There is a well-known Middle Eastern parable that helps to demonstrate the deeply differing anthropologies faced right now. The fox and the scorpion came to a riverbank. Both wished to cross the river. The fox could swim, but the scorpion could not. The scorpion asked the fox to give him a ride, offering a reward if he would. The fox inquires, “How do I know you would not sting me on the way?” “Impossible,” the scorpion said, “I would also drown if I did that.” The fox agreed because the scorpion’s answer was logical. Halfway across, though, the scorpion stung the fox. As the fox slowly stopped swimming and began dying, gasping beneath the waves, he exclaimed, “Why did you sting me? You will die as well!” The scorpion replied as he himself was drowning, “What did you expect? This is my nature!”

Accordingly, the notion that an Islamic regime might inspire Muslims residing within the United States to act against its leadership remains entirely consistent with Quranic logic, particularly when reinforced by the doctrine of taqiyya, which permits deception in service of Islam. Historical precedent confirms this pattern across regions where Islamic authority expands, since loyalty to the ummah supersedes national allegiance, and obedience to Allah eclipses civic duty, rendering pluralistic coexistence perpetually fragile.

The current unrest within Iran also reveals a deeper truth about human nature, since populations subjected to comprehensive religious coercion eventually revolt against systems that deny dignity, conscience, and interior freedom. The Islamic Republic’s intention to publicly execute a young protester serves as ritualized pedagogy, demonstrating Quranic rule through fear while reaffirming the ruler’s authority over life and death. When Allah is defined as master and the believer as slave, the political ruler becomes executor of divine will and tolerates no dissent, since resistance implies apostasy rather than disagreement.

This dynamic explains why societies governed through strict Quranic enforcement repeatedly collapse into cycles of repression and revolt, despite claims of moral superiority or divine favor. Human beings possess an innate desire for freedom, moral agency, and truth. Any system that denies these elements through sacralized violence ultimately provokes resistance. Iranian protests testify less to Western interference than to the internal contradiction between human dignity and enforced submission.

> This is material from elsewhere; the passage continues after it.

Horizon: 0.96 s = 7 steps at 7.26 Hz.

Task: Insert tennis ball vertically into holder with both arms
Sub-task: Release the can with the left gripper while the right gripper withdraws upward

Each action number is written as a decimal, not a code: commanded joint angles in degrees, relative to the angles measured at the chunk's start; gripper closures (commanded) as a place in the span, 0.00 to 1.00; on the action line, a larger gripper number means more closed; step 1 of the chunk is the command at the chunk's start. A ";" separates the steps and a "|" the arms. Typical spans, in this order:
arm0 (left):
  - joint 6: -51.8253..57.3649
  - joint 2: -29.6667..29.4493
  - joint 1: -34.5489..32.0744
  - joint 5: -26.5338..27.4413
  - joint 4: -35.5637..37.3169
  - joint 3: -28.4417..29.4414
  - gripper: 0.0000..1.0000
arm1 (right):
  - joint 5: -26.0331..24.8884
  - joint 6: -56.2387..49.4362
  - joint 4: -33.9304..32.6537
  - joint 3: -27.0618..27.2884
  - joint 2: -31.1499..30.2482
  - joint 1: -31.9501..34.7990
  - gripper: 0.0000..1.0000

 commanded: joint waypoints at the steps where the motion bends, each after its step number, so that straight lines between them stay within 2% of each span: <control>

Islamic nations that achieve relative stability and prosperity, such as Turkey, do so through partial adoption of Western democratic principles, market structures, and legal protections, even while attempting theological harmonization with Islamic teaching. These arrangements persist temporarily through tension management rather than resolution, since Quranic absolutism resists permanent compromise with pluralism, freedom of conscience, or equal citizenship. Over time, such experiments encounter increasing strain as religious authority reasserts supremacy over civic order.

The present Iranian crisis and its overt targeting of Trump represent continuity rather than deviation, since Quranic Islam consistently frames the West as an enemy whose defeat constitutes religious duty. Christians thus bear responsibility to observe these developments with clarity, prayer, and prudence, recognizing that theological commitments shape political behavior more decisively than diplomatic language. Peaceful coexistence remains possible only within systems that restrain religious absolutism through law and virtue, rather than sentiment or denial.

Preservation of Western civilization depends upon reclamation of Christian virtue, moral courage, and disciplined prudence. Societies lose coherence when they abandon the theological foundations that once safeguarded human dignity, freedom, and ordered liberty. The Iranian moment serves as a reminder that religious systems denying the humanity of their adherents eventually consume both ruler and ruled, thereby revealing the enduring truth that only faith aligned with human nature can sustain civilization across generations.